The task> Copy, from the listing, every line in which the string "white" is present.

Exercise data>
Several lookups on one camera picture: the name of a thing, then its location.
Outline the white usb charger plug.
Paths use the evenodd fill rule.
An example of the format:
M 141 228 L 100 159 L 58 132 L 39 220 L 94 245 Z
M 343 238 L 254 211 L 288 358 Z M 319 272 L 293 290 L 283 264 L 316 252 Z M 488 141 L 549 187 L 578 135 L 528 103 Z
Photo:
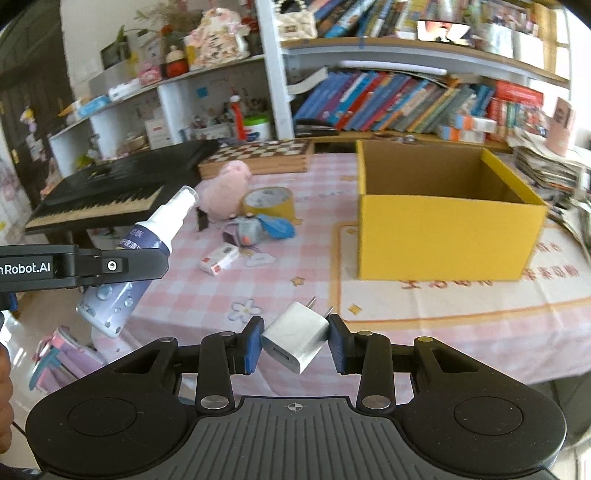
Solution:
M 318 314 L 314 306 L 317 297 L 307 304 L 291 302 L 266 330 L 263 350 L 294 374 L 301 375 L 315 359 L 329 338 L 328 316 Z

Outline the eyeglass cleaner spray bottle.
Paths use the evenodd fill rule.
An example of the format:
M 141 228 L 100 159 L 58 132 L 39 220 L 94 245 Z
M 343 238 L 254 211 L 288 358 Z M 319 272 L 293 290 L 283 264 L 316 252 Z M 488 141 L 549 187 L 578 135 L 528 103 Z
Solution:
M 183 186 L 147 220 L 136 223 L 106 255 L 106 277 L 85 290 L 76 307 L 82 318 L 102 334 L 117 337 L 151 281 L 167 272 L 172 239 L 197 203 L 197 191 Z

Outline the yellow packing tape roll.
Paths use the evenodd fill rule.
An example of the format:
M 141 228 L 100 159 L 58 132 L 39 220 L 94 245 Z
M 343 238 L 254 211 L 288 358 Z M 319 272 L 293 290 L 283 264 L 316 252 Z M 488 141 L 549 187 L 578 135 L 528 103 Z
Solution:
M 290 189 L 280 186 L 257 188 L 242 198 L 245 213 L 264 214 L 290 221 L 296 218 L 294 195 Z

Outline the blue bag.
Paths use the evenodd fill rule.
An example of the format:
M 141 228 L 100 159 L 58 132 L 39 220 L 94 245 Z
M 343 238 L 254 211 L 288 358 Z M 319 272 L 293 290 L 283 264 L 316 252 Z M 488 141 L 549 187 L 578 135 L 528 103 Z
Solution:
M 293 223 L 283 217 L 270 216 L 266 214 L 257 214 L 256 219 L 259 220 L 263 231 L 266 232 L 270 238 L 276 240 L 294 238 L 296 229 Z

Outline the white red small box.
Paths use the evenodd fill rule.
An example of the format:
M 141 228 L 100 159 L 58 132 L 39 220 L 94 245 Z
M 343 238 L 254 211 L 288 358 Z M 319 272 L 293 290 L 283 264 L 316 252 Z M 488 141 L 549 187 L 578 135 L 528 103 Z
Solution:
M 205 273 L 216 276 L 239 257 L 239 248 L 229 243 L 222 243 L 200 260 L 199 268 Z

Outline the pink checkered tablecloth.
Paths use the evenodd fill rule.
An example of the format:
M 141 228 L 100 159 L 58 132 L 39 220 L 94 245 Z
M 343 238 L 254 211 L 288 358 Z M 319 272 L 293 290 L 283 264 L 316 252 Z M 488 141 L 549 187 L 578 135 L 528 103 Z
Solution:
M 291 302 L 314 300 L 352 330 L 398 344 L 432 336 L 525 383 L 589 370 L 590 268 L 558 225 L 546 225 L 517 282 L 362 281 L 354 155 L 318 155 L 307 172 L 259 176 L 253 184 L 293 191 L 294 238 L 247 250 L 211 275 L 199 264 L 218 246 L 221 228 L 199 230 L 188 216 L 167 274 L 151 284 L 120 335 L 92 333 L 103 356 L 116 359 L 162 336 L 197 344 L 212 332 L 242 329 L 253 315 L 273 322 Z

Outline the black Yamaha keyboard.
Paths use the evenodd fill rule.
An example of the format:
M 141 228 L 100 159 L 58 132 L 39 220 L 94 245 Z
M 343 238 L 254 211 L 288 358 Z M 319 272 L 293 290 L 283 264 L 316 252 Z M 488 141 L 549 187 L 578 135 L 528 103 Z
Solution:
M 51 190 L 25 232 L 49 234 L 145 220 L 181 187 L 197 186 L 198 164 L 218 149 L 216 140 L 192 140 L 87 167 Z

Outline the small grey toy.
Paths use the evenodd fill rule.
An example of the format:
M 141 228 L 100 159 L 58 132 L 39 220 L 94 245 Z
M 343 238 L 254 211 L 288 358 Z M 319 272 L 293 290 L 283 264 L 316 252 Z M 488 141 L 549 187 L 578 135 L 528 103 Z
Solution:
M 222 240 L 236 247 L 252 247 L 263 240 L 263 225 L 256 216 L 232 217 L 222 230 Z

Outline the black binder clip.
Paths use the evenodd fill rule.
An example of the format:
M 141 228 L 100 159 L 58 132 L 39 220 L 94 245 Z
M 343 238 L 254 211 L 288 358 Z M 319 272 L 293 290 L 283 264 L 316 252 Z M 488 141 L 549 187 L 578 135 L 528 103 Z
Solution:
M 208 228 L 208 224 L 208 215 L 200 208 L 197 208 L 197 231 L 204 231 Z

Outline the yellow cardboard box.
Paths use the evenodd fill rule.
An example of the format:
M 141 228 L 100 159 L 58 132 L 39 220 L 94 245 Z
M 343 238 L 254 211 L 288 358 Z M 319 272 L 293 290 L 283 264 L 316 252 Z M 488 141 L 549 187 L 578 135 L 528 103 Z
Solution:
M 363 280 L 516 281 L 548 207 L 479 146 L 356 144 Z

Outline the wooden chessboard box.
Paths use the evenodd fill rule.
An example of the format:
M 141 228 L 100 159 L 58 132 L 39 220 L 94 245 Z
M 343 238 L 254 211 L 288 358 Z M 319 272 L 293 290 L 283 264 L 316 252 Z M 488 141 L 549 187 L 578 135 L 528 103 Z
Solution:
M 211 179 L 232 161 L 242 161 L 252 175 L 301 173 L 308 170 L 314 144 L 310 140 L 252 142 L 219 149 L 198 165 L 202 179 Z

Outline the red tassel ornament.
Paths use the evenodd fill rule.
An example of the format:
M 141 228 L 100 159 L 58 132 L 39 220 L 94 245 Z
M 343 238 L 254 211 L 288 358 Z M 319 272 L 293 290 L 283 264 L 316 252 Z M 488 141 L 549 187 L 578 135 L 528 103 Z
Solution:
M 235 133 L 239 141 L 246 141 L 245 126 L 243 125 L 242 107 L 240 107 L 240 97 L 235 94 L 229 99 L 233 118 L 235 119 Z

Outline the white green-lid jar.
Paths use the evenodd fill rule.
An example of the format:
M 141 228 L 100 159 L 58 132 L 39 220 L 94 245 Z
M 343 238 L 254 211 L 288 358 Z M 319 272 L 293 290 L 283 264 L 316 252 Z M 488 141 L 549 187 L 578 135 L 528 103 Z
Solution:
M 243 126 L 245 126 L 247 142 L 266 142 L 273 137 L 270 117 L 266 113 L 246 116 L 243 119 Z

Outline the row of colourful books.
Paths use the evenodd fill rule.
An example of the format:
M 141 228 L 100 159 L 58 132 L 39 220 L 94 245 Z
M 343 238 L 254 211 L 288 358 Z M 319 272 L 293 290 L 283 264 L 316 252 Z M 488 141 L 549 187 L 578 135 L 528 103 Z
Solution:
M 294 112 L 295 135 L 436 135 L 446 141 L 504 142 L 521 131 L 544 136 L 544 94 L 506 80 L 410 71 L 329 71 Z

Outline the white bookshelf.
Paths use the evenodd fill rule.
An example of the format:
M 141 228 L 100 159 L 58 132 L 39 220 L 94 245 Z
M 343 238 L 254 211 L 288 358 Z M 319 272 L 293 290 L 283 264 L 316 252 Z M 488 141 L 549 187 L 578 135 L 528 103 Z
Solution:
M 98 151 L 112 157 L 127 135 L 144 126 L 137 108 L 148 95 L 158 98 L 162 125 L 169 141 L 182 141 L 182 129 L 200 110 L 219 107 L 231 93 L 266 96 L 273 111 L 276 138 L 294 137 L 290 104 L 296 83 L 322 67 L 363 67 L 400 70 L 405 67 L 431 74 L 474 74 L 528 86 L 533 81 L 570 89 L 571 81 L 552 71 L 476 49 L 418 40 L 386 38 L 338 38 L 280 42 L 273 26 L 273 6 L 256 2 L 262 16 L 263 52 L 239 61 L 191 71 L 126 95 L 50 136 L 49 144 L 60 171 L 68 176 L 75 161 L 86 152 L 91 136 Z

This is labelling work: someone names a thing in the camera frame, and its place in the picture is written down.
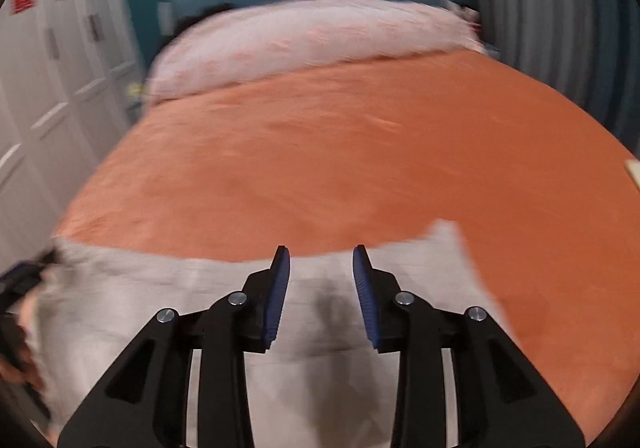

The answer>
Outline the white usb charger plug.
Outline the white red small box.
Outline the white green-lid jar.
Outline the white bookshelf.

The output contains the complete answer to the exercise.